> [WHAT IS REQUIRED] In the records that follow, the lines from the one containing "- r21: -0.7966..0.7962" to the one containing "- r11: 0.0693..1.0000", inclusive, are to be given again exactly.

> [DATA UNDER STUDY]
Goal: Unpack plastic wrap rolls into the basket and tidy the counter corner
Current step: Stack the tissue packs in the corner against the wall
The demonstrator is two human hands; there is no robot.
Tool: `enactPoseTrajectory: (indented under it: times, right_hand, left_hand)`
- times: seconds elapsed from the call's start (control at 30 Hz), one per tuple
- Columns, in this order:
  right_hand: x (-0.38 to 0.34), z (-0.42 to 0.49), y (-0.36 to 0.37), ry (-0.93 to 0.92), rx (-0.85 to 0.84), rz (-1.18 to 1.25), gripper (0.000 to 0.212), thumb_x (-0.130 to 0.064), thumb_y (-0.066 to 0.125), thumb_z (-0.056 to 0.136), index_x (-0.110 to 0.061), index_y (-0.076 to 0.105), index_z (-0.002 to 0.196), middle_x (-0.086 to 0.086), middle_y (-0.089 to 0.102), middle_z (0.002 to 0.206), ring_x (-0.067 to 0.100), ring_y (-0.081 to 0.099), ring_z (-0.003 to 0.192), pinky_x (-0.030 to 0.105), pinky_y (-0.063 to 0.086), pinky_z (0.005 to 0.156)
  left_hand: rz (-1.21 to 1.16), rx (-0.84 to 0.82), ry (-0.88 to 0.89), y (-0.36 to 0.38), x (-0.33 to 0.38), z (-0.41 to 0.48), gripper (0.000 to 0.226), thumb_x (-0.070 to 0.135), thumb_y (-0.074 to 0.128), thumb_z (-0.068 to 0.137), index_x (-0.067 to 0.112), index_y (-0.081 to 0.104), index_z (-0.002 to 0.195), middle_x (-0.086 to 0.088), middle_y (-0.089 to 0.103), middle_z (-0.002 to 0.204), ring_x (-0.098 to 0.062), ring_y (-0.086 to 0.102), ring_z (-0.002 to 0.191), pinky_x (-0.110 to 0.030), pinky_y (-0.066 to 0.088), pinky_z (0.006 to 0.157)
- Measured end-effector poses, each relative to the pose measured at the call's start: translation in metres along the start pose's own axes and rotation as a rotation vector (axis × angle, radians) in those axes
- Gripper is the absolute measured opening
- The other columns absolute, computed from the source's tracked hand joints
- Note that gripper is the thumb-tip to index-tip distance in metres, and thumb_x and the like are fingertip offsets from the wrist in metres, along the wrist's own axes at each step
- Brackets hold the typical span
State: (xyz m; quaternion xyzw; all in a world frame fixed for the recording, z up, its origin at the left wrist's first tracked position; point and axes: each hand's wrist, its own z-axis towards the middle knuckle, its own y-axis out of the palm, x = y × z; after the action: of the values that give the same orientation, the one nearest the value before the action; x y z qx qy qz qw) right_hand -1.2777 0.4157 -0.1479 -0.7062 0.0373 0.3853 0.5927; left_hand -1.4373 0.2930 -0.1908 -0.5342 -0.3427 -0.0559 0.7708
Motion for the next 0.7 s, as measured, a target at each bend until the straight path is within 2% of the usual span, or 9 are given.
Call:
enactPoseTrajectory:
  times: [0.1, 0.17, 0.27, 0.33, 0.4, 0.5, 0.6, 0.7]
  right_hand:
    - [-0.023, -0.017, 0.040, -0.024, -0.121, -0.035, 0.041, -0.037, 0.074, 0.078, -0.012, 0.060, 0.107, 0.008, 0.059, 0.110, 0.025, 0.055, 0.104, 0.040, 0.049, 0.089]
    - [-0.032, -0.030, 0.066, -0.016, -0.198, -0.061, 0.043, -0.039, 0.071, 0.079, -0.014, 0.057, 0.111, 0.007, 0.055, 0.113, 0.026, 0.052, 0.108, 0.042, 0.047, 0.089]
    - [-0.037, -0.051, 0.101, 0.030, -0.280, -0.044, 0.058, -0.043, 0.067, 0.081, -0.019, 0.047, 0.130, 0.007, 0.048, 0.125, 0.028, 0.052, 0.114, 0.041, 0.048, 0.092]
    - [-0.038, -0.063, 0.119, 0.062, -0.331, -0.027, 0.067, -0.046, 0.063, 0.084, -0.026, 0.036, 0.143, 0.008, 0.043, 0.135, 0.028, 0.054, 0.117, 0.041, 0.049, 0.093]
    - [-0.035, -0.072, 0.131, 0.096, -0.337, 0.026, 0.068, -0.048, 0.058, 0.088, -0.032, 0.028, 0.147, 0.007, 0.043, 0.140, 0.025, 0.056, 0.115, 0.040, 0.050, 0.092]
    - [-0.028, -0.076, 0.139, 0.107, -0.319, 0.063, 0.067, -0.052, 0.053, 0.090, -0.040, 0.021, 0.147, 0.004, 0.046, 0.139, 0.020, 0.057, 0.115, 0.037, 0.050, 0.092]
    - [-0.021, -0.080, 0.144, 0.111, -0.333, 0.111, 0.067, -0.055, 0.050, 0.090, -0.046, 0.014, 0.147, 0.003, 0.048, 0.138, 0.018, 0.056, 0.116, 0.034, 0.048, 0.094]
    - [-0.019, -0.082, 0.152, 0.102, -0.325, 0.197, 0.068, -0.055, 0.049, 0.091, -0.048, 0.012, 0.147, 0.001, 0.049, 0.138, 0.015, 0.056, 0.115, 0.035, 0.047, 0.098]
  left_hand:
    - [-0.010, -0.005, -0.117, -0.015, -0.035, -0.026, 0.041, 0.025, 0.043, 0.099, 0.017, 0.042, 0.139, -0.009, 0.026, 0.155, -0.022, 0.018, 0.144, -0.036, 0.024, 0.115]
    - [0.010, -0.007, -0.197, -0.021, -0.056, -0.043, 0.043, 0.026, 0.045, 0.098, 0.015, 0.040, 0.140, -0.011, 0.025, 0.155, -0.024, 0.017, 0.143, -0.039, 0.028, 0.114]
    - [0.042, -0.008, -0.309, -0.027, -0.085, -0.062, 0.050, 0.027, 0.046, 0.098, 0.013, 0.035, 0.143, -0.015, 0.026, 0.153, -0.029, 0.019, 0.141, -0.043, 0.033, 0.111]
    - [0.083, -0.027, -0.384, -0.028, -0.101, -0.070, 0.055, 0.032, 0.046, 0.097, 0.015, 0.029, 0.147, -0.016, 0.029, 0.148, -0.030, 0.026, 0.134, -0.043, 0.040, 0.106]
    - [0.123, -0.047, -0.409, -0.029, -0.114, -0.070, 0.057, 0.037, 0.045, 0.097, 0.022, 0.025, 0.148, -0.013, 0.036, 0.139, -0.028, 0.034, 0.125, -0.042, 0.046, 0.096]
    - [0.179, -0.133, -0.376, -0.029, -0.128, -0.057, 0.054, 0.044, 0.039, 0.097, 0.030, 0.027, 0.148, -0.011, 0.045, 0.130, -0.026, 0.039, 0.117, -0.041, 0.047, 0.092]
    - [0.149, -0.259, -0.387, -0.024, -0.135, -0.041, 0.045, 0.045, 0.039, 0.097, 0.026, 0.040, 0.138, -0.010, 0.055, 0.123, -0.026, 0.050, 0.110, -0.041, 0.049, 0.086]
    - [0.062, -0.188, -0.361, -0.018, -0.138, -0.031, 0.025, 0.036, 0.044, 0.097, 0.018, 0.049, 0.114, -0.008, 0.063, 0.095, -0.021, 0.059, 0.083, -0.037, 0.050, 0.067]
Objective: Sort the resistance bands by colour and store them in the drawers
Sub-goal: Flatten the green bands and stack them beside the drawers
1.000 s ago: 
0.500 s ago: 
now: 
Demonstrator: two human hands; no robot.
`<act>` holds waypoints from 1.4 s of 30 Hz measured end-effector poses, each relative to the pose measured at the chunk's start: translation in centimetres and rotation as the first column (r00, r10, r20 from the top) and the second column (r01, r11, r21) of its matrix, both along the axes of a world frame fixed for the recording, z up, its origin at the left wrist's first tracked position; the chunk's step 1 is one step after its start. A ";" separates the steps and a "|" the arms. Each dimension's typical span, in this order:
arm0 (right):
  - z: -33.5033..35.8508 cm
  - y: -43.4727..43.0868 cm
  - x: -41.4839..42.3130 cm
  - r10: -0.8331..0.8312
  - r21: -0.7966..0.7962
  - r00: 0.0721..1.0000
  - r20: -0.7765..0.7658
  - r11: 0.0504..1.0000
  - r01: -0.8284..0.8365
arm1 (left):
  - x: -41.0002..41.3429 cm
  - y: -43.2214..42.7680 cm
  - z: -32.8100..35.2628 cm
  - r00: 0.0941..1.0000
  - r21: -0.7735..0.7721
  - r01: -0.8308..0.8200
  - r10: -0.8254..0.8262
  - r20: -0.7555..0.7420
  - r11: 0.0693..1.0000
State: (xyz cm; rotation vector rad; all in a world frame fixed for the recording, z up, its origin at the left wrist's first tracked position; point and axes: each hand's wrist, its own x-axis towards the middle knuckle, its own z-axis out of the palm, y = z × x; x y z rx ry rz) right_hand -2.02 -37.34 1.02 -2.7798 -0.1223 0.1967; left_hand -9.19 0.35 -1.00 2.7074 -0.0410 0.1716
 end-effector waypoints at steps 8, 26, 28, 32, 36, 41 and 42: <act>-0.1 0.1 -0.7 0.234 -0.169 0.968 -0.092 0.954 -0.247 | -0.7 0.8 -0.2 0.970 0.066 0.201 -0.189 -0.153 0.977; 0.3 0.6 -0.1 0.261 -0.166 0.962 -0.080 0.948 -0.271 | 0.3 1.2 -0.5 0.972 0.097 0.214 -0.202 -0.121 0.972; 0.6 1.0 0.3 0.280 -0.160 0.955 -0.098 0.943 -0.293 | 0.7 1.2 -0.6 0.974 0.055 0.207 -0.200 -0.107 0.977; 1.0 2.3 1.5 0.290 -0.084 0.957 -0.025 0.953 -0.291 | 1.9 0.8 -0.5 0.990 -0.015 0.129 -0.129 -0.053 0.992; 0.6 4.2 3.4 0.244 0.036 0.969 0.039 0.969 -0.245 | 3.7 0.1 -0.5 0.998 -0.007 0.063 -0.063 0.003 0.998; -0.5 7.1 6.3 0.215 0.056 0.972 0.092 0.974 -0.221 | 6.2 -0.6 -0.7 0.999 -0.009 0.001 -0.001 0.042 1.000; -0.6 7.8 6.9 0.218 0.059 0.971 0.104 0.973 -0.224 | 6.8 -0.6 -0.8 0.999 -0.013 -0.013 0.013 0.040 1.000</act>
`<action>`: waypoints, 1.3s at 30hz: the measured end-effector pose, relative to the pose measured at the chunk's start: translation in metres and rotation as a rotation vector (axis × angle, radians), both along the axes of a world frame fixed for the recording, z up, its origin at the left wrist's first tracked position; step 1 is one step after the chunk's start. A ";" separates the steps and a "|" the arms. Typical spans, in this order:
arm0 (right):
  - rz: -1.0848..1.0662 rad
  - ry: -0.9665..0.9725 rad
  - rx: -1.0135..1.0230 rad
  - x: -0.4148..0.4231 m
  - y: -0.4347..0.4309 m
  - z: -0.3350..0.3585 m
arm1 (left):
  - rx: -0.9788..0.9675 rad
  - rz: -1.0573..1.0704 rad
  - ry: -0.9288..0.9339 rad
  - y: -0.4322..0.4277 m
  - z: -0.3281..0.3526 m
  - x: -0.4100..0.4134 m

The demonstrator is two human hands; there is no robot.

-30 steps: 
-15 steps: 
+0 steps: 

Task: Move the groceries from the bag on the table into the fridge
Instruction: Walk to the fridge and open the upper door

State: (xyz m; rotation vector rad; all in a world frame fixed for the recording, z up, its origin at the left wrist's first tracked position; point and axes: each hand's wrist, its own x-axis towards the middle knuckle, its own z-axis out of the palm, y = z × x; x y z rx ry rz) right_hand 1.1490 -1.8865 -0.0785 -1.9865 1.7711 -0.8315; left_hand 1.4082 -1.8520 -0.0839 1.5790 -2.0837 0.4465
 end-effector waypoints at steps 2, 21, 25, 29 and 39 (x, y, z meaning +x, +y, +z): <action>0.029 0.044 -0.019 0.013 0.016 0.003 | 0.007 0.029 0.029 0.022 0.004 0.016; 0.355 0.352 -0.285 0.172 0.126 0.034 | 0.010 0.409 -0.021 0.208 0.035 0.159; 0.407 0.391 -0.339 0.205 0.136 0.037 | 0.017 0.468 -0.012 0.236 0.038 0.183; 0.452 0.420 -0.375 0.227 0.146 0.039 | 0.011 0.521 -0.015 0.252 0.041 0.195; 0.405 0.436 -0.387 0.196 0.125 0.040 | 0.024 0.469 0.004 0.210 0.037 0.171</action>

> [SOLUTION FOR THIS EXERCISE]
  - r21: -0.7966..0.7962
  - r00: 0.0721..1.0000
  - r20: -0.7765..0.7658
  - r11: 0.0504..1.0000
  - r01: -0.8284..0.8365
arm1 (left):
  - x: -41.0002..41.3429 cm
  - y: -43.2214..42.7680 cm
  - z: -32.8100..35.2628 cm
  - r00: 0.0941..1.0000
  - r21: -0.7735..0.7721
  - r01: -0.8308..0.8200
  - r10: -0.8254..0.8262
  - r20: -0.7555..0.7420
  - r11: 0.0693..1.0000

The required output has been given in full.